La sonnerie de trompettes couvre maintenant tous les bruits. Mais il y a entre chaque sonnerie un court instant de silence. C’est dans un de ces moments de silence que retentit la petite clochette du tour.
SŒUR MATHILDE
On a tiré la clochette !
SŒUR CLAIRE
Il faut tout de suite regarder à la porte du lavoir.
Sœur Anne se précipite.
SŒUR CLAIRE
Attention, Sœur Anne ! ne retirez la chaîne qu’à la dernière minute !
Presque aussitôt l’aumônier entre en coup de vent. On l’entoure. Une religieuse se tient à quelques pas, et surveille la grande porte. Piétinements d’une foule en marche.
L’AUMÔNIER
J’ai failli me trouver pris entre la foule et une patrouille. Je n’avais d’autre ressource que rentrer ici.
SŒUR CLAIRE
Restez avec nous, mon Père.
L’AUMÔNIER
Je ne saurais que vous compromettre. Il faut que je parte. Lorsque le cortège sera rassemblé sur la place de la Municipalité, les rues seront libres.
SŒUR CONSTANCE
Mais n’y aura-t-il jamais d’autre remède que fuir ou se cacher ?
L’AUMÔNIER
Dans les grands troubles comme celui-ci le pire risque n’est pas d’être criminel mais innocent, ou seulement suspect de l’être. L’innocent va payer bientôt pour tout le monde !
SŒUR CATHERINE
Oh ! mon Père, quittez ce pays !
L’AUMÔNIER
J’attendrai de savoir là-dessus le bon plaisir de Dieu. En demeurant où il m’a mis, je puis commettre une sottise, non une faute.
SŒUR CLAIRE
Que va devenir Sa Révérence ?
L’AUMÔNIER
Je l’ignore. Je crains qu’elle ne puisse revenir parmi nous.
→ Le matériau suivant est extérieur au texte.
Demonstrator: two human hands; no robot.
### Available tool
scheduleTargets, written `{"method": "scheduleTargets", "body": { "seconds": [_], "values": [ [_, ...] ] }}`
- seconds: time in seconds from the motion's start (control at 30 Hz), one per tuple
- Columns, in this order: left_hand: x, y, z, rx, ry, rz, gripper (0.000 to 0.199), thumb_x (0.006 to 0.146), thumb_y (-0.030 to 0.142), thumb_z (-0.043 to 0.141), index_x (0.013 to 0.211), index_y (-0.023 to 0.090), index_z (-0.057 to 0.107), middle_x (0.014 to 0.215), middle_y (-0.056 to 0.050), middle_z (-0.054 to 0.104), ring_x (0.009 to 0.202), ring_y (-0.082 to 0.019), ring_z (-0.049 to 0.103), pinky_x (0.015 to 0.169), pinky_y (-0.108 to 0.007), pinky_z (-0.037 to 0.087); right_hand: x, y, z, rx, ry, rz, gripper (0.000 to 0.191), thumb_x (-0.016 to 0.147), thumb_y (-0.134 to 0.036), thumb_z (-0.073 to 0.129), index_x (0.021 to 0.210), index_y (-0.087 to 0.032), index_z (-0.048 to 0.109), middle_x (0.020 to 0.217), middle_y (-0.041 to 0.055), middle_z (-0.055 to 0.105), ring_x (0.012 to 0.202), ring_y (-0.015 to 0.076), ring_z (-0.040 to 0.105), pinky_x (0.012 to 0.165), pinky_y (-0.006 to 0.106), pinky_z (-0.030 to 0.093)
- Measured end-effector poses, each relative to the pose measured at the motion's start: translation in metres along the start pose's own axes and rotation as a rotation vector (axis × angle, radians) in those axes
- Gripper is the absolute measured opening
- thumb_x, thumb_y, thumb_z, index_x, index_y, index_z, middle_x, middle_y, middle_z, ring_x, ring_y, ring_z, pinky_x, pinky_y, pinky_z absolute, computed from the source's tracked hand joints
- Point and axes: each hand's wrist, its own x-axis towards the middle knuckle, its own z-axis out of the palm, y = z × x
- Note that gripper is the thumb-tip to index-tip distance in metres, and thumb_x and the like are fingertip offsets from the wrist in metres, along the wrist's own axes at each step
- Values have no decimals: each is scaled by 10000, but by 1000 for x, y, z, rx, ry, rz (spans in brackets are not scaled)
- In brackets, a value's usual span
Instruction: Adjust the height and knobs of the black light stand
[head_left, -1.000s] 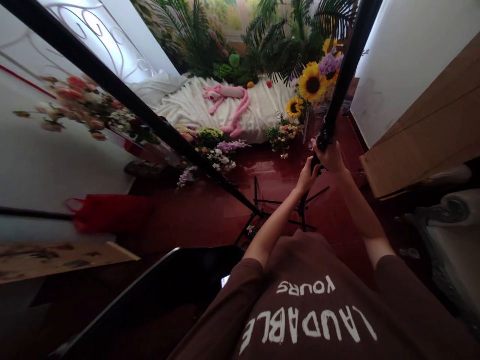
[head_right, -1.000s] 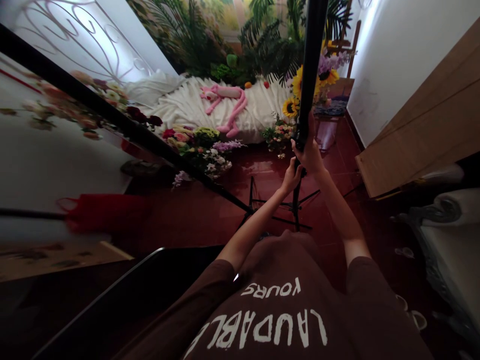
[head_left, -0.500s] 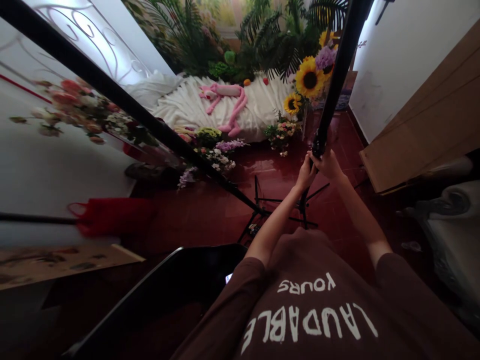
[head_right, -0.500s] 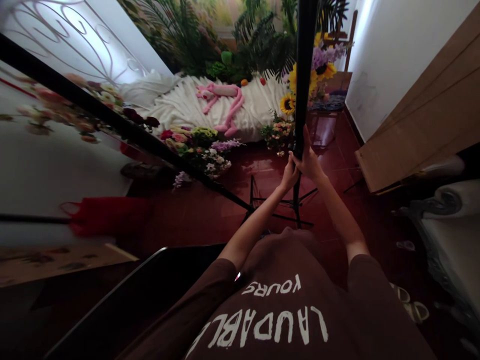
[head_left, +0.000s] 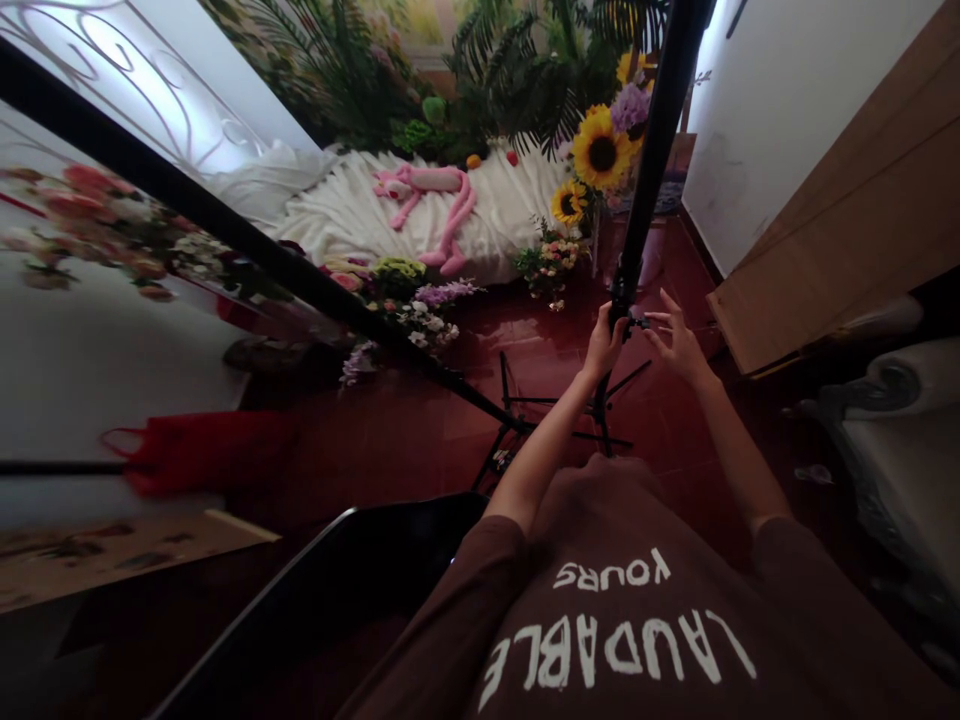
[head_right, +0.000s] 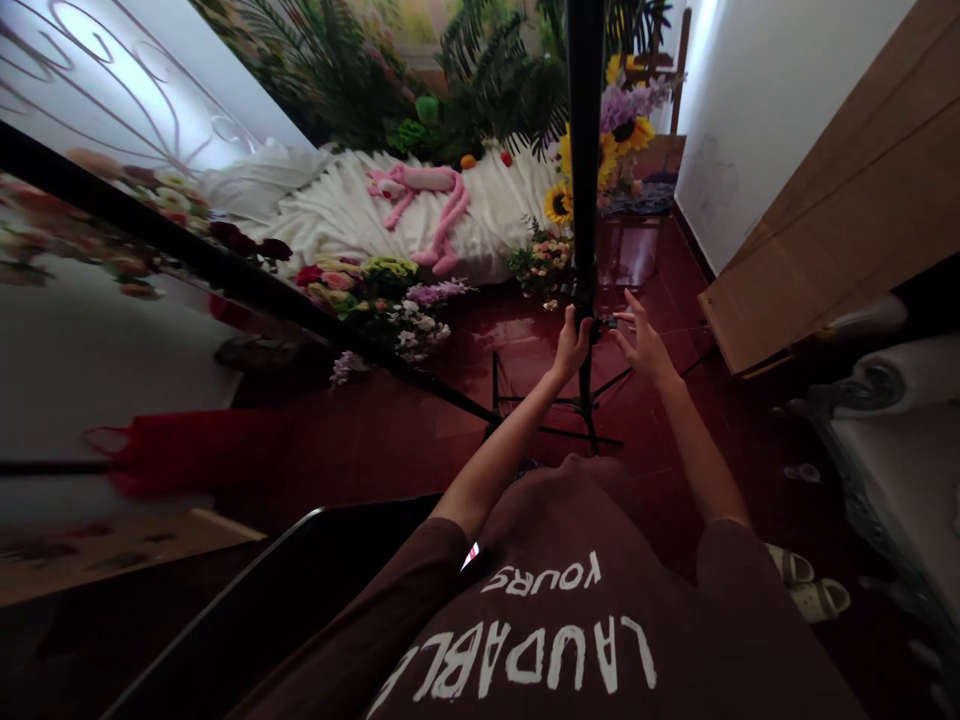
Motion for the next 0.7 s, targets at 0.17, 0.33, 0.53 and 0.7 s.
{"method": "scheduleTargets", "body": {
  "seconds": [0.17,0.33,0.53,0.7],
  "values": [
    [-1,4,-1,-9,-19,-22,535,968,613,438,1306,204,499,996,-80,682,789,-143,646,819,-292,534,5,13,8,-7,33,-10,696,889,-471,675,1514,-309,414,1171,61,727,978,212,693,918,382,580],
    [-4,7,-2,-17,-12,-38,554,949,638,451,1288,203,510,967,-71,682,789,-141,654,824,-285,542,14,26,23,93,58,28,774,938,-499,592,1595,-305,233,1094,56,725,723,147,670,689,299,584],
    [-3,8,-2,-25,-6,-39,558,953,621,462,1311,195,503,1069,-101,690,946,-179,679,926,-321,532,32,30,37,333,201,255,750,866,-365,641,1540,-238,337,987,52,716,580,124,617,531,266,559],
    [-11,-7,-7,-34,-28,19,562,952,600,485,1335,189,495,1207,-136,659,1079,-209,657,985,-365,513,26,34,46,415,327,324,545,856,-355,629,1363,-207,497,874,19,707,551,109,618,531,236,551]
  ]
}}
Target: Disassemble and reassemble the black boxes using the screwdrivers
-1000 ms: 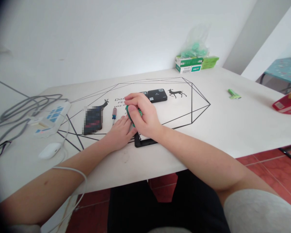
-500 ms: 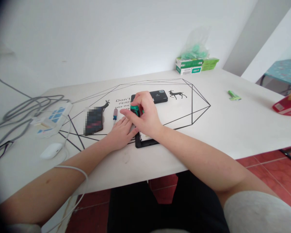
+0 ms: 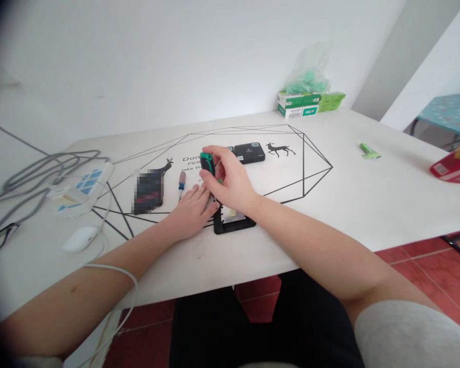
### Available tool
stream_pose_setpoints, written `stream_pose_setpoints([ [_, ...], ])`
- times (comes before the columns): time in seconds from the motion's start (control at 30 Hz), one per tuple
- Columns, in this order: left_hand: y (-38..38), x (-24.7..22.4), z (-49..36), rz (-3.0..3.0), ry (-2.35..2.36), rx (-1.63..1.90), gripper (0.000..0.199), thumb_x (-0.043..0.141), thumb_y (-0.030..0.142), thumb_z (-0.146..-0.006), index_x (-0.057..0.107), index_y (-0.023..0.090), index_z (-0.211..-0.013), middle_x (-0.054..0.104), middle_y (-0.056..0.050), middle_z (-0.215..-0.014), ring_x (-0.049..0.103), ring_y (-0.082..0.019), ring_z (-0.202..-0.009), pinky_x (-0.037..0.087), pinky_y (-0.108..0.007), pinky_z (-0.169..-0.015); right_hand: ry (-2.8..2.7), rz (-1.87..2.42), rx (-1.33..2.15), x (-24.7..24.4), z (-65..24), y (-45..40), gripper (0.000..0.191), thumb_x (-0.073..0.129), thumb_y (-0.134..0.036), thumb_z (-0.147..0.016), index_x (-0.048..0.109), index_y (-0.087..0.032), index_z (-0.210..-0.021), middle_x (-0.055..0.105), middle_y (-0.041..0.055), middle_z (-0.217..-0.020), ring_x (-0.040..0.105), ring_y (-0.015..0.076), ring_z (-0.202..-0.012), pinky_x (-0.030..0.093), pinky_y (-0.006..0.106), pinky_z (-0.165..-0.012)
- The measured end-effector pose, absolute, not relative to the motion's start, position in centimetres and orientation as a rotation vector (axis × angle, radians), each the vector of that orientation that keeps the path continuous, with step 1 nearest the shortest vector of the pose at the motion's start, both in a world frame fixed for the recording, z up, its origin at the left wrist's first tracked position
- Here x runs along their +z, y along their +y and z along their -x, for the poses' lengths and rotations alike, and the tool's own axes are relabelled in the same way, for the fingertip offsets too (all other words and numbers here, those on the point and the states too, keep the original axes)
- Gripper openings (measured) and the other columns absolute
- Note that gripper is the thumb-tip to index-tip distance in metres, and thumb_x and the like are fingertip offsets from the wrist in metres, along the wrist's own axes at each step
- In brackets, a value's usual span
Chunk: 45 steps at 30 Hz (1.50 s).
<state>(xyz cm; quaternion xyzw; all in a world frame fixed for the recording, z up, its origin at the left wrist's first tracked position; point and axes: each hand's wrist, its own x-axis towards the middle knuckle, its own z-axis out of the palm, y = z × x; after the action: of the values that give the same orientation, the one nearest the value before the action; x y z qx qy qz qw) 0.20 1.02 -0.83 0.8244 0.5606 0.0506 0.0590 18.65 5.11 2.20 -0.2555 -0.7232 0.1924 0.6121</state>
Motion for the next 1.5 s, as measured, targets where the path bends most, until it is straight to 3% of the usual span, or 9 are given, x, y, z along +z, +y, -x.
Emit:
stream_pose_setpoints([
  [0.2,1.1,-0.6,-0.4,-2.433,1.754,0.095,0.088,0.016,0.069,-0.108,0.032,0.006,-0.167,0.026,-0.023,-0.177,0.022,-0.043,-0.165,0.022,-0.057,-0.132,-1.516,0.587,0.371,1.6,-18.9,6.7,0.041,0.064,-0.046,-0.101,0.049,-0.03,-0.136,0.063,0.0079,-0.119,0.065,0.018,-0.084,0.063,0.04,-0.077],
  [0.4,0.9,-0.2,-0.5,-2.435,1.741,0.086,0.087,0.019,0.067,-0.108,0.033,0.003,-0.166,0.025,-0.025,-0.177,0.021,-0.044,-0.165,0.022,-0.058,-0.132,-1.612,0.597,0.39,0.8,-18.6,7.0,0.036,0.062,-0.033,-0.1,0.05,-0.026,-0.134,0.065,0.0103,-0.127,0.068,0.0201,-0.095,0.064,0.041,-0.083],
  [0.7,1.1,-0.8,-0.2,-2.447,1.728,0.132,0.086,0.018,0.069,-0.107,0.034,0.009,-0.167,0.028,-0.022,-0.177,0.024,-0.043,-0.164,0.023,-0.059,-0.131,-1.698,0.62,0.37,0.1,-18.4,7.0,0.03,0.062,-0.026,-0.097,0.054,-0.025,-0.126,0.068,0.009,-0.121,0.067,0.0195,-0.095,0.064,0.041,-0.085],
  [0.97,0.8,-0.1,-0.6,-2.432,1.749,0.058,0.086,0.021,0.063,-0.109,0.033,0.0,-0.166,0.025,-0.026,-0.177,0.021,-0.045,-0.165,0.021,-0.056,-0.133,-1.719,0.645,0.404,0.1,-18.5,7.1,0.032,0.062,-0.026,-0.096,0.053,-0.024,-0.127,0.068,0.0094,-0.119,0.067,0.0196,-0.092,0.063,0.043,-0.088],
  [1.13,0.8,0.0,-0.6,-2.446,1.738,0.085,0.085,0.021,0.064,-0.109,0.035,0.002,-0.165,0.027,-0.025,-0.176,0.023,-0.045,-0.164,0.023,-0.059,-0.132,-1.704,0.629,0.381,0.1,-18.5,7.2,0.032,0.062,-0.025,-0.097,0.052,-0.024,-0.127,0.067,0.0097,-0.121,0.068,0.0187,-0.09,0.064,0.042,-0.086],
  [1.3,0.7,0.1,-0.7,-2.447,1.743,0.083,0.083,0.023,0.064,-0.109,0.037,0.003,-0.164,0.027,-0.025,-0.176,0.024,-0.045,-0.164,0.023,-0.057,-0.133,-1.624,0.62,0.338,0.3,-18.7,7.4,0.034,0.062,-0.03,-0.099,0.049,-0.026,-0.13,0.066,0.0089,-0.123,0.067,0.0187,-0.094,0.063,0.04,-0.082],
  [1.5,0.9,0.1,-0.8,-2.441,1.763,0.178,0.073,0.034,0.057,-0.109,0.048,0.003,-0.156,0.039,-0.025,-0.17,0.032,-0.044,-0.16,0.027,-0.056,-0.131,-1.527,0.609,0.37,0.0,-19.4,8.4,0.044,0.06,-0.052,-0.102,0.045,-0.029,-0.137,0.062,0.0098,-0.123,0.066,0.0194,-0.092,0.064,0.041,-0.081],
])
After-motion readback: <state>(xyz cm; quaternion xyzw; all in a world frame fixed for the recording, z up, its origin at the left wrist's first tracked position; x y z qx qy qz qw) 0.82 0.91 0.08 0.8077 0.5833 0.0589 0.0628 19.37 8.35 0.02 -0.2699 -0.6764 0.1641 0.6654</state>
Les trompettes sonnent toujours. Mais on comprend qu’elles ne bougent plus.
SŒUR MATHILDE
Je crois qu’il n’y a plus personne dans la rue, mais on dirait qu’un autre cortège se forme du côté de la cathédrale. N’est-ce pas vrai, Sœur Anne ?
SŒUR ANNE
Oui, le vieux jardinier vient de venir prendre ses hardes. Il dit que la ville est pleine d’étrangers qui vont camper cette nuit sur les places. On vend du vin à tous les carrefours.
SŒUR FÉLICITÉ
Écoutez ! Ecoutez !
Le tocsin qui a cessé de sonner un moment reprend de plus belle. On entend maintenant des coups de fusil.
SŒUR VALENTINE
Mon Dieu ! voilà seulement un quart d’heure nous étions si rassurées, si tranquilles…
SŒUR MARTHE
Bah ! Sœur Valentine, depuis ce matin on entendait beaucoup de bruit en ville.
SŒUR VALENTINE
Pas plus que d’habitude. Voilà tant de jours que la ville est comme folle ! Hier encore n’ont-ils pas dansé toute la nuit au bord de l’eau ? Nous entendions d’ici les crincrins. Et tout à coup les coups de fusil qui faisaient penser aux pétards de la Saint-Jean.
SŒUR MARTHE
C’est vrai qu’on finit par ne plus prendre garde à rien…
SŒUR FÉLICITÉ
Écoutez ! Écoutez ! les voilà de nouveau.
L’AUMÔNIER
J’ai peut-être trop attendu. N’importe !
SŒUR CLAIRE
Ne partez pas sans nous bénir.
L’AUMÔNIER
Je voudrais prendre congé de Mère Marie de l’Incarnation.
SŒUR ANNE
Après le repas, notre Mère Marie de l’Incarnation s’est retirée dans sa cellule, comme d’habitude.
SŒUR CLAIRE
Allez la chercher, Sœur Saint-Charles.
L’AUMÔNIER
Non ! Mieux vaut ne pas perdre de temps. Que deviendriez-vous, mes filles, s’ils me prenaient chez vous ?
Il fait le geste de bénir. Elles s’agenouillent. Il les bénit et disparaît. Presque aussitôt le bruit redouble dans la rue principale. On croirait qu’elle s’est remplie brusquement d’une foule immense. L’aumônier a escaladé le mur du jardin voisin. Il y a là une cabane où l’on range les outils. Le Père y restera caché jusqu’au soir.
SCÈNE XI
Le bruit grandit sans cesse, au point que pour se faire entendre, les Sœurs doivent se crier à l’oreille. Les coups commencent à pleuvoir sur la porte.
QUELQUES VOIX AFFOLÉES
N’ouvrez pas ! N’ouvrez pas !
Le premier mouvement des religieuses est de courir çà et là dans le petit jardin. Mais on les voit ralentir peu à peu leur marche, l’une après l’autre, comme honteuses.